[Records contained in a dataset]
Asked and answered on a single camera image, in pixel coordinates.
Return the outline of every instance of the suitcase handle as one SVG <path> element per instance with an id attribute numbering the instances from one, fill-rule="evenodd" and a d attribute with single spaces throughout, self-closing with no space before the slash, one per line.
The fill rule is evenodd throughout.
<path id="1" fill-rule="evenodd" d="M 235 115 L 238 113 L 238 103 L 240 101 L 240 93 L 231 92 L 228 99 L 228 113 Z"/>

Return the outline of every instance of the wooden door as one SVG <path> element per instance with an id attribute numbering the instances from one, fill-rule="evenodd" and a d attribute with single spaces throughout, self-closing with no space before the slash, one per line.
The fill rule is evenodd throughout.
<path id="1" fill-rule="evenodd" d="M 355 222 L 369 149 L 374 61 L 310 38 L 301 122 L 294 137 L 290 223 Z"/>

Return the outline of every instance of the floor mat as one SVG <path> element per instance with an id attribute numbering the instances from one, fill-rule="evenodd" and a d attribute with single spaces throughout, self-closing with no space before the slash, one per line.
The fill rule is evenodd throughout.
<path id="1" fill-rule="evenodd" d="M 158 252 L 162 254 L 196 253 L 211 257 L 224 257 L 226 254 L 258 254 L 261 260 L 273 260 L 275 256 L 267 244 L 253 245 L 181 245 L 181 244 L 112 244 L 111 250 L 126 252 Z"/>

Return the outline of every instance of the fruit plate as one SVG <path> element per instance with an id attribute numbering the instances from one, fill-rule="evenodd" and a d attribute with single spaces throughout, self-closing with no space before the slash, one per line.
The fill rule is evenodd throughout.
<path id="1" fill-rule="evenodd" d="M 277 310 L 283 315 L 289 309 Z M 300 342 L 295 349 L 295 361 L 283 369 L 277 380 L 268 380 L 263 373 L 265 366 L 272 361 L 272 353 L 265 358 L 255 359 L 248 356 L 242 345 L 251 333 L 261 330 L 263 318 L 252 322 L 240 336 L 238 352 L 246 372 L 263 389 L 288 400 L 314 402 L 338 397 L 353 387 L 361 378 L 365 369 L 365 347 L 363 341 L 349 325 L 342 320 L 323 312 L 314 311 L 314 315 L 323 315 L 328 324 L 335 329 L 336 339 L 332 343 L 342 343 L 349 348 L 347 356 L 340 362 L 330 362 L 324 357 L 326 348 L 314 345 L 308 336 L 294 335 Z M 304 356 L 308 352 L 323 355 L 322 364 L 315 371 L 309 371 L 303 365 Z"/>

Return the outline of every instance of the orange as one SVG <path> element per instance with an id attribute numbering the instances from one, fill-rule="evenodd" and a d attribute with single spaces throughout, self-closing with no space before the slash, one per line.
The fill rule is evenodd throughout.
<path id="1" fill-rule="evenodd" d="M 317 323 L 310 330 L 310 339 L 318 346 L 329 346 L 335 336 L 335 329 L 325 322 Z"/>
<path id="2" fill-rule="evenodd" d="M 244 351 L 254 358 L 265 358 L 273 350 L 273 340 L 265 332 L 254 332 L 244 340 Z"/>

---

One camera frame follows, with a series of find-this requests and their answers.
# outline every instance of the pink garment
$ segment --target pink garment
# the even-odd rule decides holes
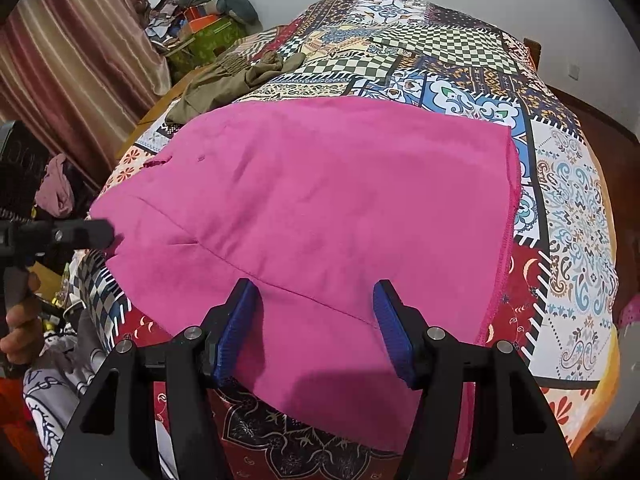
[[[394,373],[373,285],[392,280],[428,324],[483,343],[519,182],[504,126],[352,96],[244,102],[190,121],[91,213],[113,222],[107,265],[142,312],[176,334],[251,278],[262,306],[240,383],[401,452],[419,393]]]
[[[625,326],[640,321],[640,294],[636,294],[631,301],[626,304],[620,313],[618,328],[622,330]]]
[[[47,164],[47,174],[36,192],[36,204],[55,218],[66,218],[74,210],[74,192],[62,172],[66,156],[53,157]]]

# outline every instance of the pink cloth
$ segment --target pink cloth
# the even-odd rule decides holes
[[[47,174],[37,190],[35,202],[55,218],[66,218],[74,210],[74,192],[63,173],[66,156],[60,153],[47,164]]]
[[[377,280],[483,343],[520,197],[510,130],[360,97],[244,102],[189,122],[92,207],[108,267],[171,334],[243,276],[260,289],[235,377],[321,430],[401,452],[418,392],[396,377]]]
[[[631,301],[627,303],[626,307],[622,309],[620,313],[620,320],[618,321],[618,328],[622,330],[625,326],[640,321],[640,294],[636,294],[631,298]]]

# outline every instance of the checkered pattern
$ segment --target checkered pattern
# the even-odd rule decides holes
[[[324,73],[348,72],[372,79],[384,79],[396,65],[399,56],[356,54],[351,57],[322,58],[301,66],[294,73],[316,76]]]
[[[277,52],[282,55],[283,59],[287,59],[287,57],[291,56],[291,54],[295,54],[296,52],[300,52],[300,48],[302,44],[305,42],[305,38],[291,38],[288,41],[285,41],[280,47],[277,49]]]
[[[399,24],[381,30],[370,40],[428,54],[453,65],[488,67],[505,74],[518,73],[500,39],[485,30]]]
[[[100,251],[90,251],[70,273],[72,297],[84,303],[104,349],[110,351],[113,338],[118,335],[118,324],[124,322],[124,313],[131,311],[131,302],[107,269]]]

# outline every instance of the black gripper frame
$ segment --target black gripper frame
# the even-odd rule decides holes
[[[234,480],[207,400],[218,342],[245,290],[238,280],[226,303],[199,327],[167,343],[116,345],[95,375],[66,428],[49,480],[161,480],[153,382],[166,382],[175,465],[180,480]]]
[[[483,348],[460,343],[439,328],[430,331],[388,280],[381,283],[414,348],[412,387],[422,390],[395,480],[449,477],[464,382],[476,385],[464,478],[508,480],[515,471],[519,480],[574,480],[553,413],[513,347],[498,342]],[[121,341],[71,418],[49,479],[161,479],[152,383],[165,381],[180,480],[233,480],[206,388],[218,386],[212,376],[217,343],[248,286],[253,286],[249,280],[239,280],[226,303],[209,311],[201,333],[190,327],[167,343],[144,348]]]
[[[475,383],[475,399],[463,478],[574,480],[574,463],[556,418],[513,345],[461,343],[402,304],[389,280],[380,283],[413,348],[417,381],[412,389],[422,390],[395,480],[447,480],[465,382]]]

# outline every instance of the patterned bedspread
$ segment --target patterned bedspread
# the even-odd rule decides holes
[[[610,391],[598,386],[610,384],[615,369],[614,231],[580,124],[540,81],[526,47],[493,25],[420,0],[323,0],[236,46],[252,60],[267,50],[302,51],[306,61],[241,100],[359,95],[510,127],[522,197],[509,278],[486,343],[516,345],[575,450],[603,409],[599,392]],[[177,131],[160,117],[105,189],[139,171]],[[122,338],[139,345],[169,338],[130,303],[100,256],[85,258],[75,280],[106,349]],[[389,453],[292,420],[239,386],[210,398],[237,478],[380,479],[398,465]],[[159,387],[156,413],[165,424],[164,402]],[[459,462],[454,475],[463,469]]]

EXERCISE DESCRIPTION: The lines above from the one containing "# outline every instance of the pink garment" through the one containing "--target pink garment" are to be set down exactly, and no others.

EXERCISE ANSWER:
# outline every instance of the pink garment
$ segment --target pink garment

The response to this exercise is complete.